The Constitution of Washington protects an individual's right to bear arms. Washington preempts localities from regulating firearms in any manner more restrictive than State law except as explicitly authorized by the State legislature. Authorized local firearm regulations include:
"Restricting the discharge of firearms in any portion of their respective jurisdictions where there is a reasonable likelihood that humans, domestic animals, or property will be jeopardized. Such laws and ordinances shall not abridge the right of the individual guaranteed by Article I, section 24 of the state Constitution to bear arms in defense of self or others."
"Restricting the possession of firearms in any stadium or convention center, operated by a city, town, county, except that such restrictions shall not apply to concealed pistol license holders, law enforcement officers, or any showing, demonstration, or lecture involving the exhibition of firearms."
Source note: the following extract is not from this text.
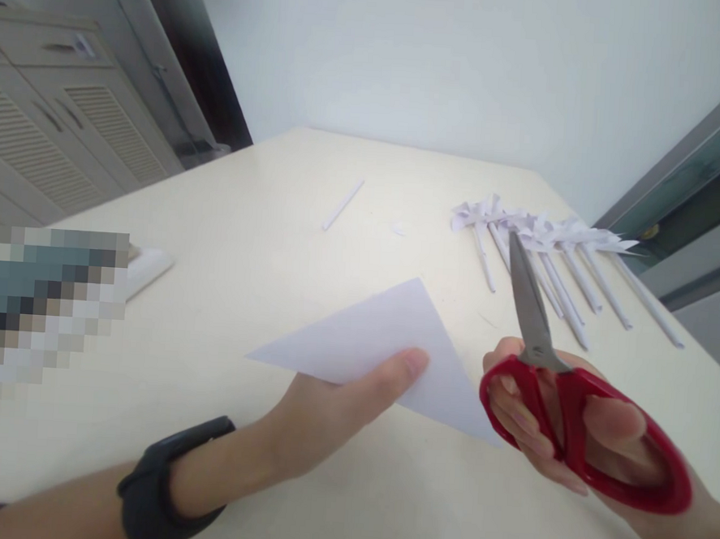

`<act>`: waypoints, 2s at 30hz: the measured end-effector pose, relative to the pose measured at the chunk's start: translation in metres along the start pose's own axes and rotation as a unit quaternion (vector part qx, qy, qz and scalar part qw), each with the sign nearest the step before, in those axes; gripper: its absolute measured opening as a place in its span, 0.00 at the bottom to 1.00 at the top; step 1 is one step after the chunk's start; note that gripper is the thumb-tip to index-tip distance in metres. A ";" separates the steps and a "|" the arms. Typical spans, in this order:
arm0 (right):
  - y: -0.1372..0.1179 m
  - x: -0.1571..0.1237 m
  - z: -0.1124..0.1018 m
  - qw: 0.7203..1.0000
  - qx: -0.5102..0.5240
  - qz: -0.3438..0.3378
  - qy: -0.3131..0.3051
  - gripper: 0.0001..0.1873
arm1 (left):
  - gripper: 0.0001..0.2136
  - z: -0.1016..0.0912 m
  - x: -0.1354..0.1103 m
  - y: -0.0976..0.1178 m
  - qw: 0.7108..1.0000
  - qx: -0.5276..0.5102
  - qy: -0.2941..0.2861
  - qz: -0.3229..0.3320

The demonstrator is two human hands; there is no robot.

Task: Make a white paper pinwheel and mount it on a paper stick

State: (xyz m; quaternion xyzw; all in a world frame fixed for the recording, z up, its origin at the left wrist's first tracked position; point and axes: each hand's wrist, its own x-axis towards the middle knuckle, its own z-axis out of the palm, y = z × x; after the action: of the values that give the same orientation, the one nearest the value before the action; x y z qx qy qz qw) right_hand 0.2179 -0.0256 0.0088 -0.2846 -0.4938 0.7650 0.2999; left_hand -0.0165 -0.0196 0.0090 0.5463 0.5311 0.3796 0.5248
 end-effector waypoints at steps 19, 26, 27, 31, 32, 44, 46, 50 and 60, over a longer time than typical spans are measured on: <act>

"Restricting the areas in their respective jurisdictions in which firearms may be sold."

There are some age restrictions on the possession of firearms and some people are prohibited from possessing firearms due to certain criminal convictions or who are released on bond or their own recognizance pending trial for certain criminal charges. Since July 1, 1994, machine guns, short-barreled shotguns, and any parts thereof are prohibited. Suppressors and short-barreled rifles may be possessed and used in accordance with federal law. Pistols transferred through an F.F.L. dealer must be registered with Washington State D.O.L.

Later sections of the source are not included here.